REQUIRED ACTION - Each line of the data below either holds "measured" or does not. Report how many do, and only that.

DATA EXTRACT -
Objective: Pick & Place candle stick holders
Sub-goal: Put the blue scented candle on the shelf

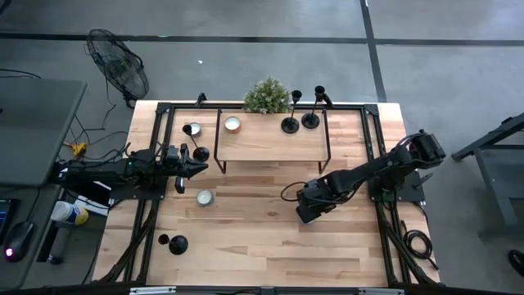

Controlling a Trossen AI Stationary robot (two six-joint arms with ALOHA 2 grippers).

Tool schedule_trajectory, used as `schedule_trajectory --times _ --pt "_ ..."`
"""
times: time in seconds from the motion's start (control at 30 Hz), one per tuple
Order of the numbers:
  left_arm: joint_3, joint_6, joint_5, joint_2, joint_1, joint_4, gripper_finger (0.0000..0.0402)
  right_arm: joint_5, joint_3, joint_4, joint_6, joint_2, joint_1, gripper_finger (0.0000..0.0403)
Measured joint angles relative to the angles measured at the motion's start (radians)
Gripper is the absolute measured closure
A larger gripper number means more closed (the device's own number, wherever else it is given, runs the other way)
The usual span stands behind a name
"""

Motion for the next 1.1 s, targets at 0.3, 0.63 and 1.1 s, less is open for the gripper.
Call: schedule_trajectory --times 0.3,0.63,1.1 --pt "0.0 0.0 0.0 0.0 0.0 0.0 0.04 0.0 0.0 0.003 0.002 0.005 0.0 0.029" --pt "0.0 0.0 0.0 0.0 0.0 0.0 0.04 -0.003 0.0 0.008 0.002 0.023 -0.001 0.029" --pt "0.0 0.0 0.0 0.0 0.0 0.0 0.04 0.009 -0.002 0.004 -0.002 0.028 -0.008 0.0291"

TASK OUTPUT - 2